Sitting in the back of the room, Sarah Yong jotted down notes as her professor, William Dunn, Ph.D., called out tidbits of information while flitting from student to student. Like most of her classmates, Yong has been waiting for this day for awhile, since she was a girl in Brunei who dreamed that one day maybe she would be a doctor.

“Every night when I get home, I think, ‘Wow, I actually did all that? I’m actually here?” Yong said after the class’ weeklong orientation, which began Aug. 11. “I have been looking forward to this all summer. Sending in orientation materials, packing … it has been a buildup of emotions.”

Sarah Yong gathers instruments during her first day in the Anatomy lab. Photo by Sarah Kiewel

Sarah Yong gathers instruments during her first day in the Anatomy lab. Photo by Sarah Kiewel

About seven years ago, Yong moved to the United States from Brunei, a country south of China on the island of Borneo.

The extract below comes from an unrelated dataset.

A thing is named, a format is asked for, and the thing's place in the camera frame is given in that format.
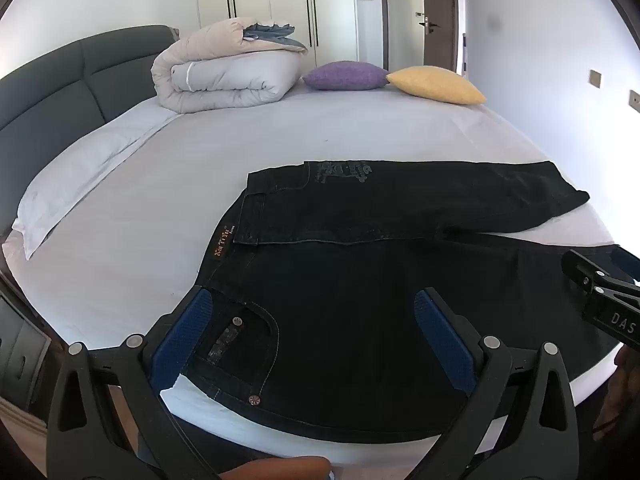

She completed her bachelor’s degree in California and her masters’ degree at the University of South Florida, where she studied immunology and did medical research in worms.

“It was a really good experience, but I also (realized) that given the chance, I would still love to practice medicine,” said Yong, who is fluent in Mandarin Chinese and studied English in school.

Of course when it comes to speaking American English, she also admits she owes a little something to Big Bird.

“I watched ‘Sesame Street,'” Yong said. “I learned English in school from kindergarten – in Brunei you start when you are 3. I (also) watched cartoons. All the channels would offer Malay, Chinese and English programs, and my family would watch mostly English.”

In the new College of Medicine class, Yong is one of several students who grew up in another country.

Although he has lived in Gainesville for seven years, Kamil Nowicki grew up in Poland. Like Yong, Nowicki said he has known he has wanted to be a doctor since he was a child.

“It was watching my dad work,” said Nowicki, whose father is an anesthesiologist at Shands AGH. “He used to be an emergency physician, and I remember a young lady came to our apartment with her son. He was feverish, and she was very upset … it was just great to see him be able to calm her down and do something for that family in the middle of the night.”

Since starting medical school at UF three weeks ago, Nowicki said he is “loving it.”

“It’s an interesting and dedicated bunch of people, people from different backgrounds,” he said of his 134 classmates. “It’s amazing.”

While many students have struggled with getting to know the labyrinth that is the HSC, Stacey Stevens has had a bit of help – her twin sister, Shelley Stevens, a second-year UF College of Pharmacy student.

“She knows the HSC like the back of her hand,” said Stevens. “It’s been a big bonus. I’m a little more settled.”

Stevens and her family have lived in Gainesville since she and her sister were in middle school. The sisters both attended UF for their undergraduate degrees and were scholarship athletes who played for the women’s softball team.

“We’re serious Gators,” she said. “We played a sport and wore the uniform so it has a lot of meaning for us.”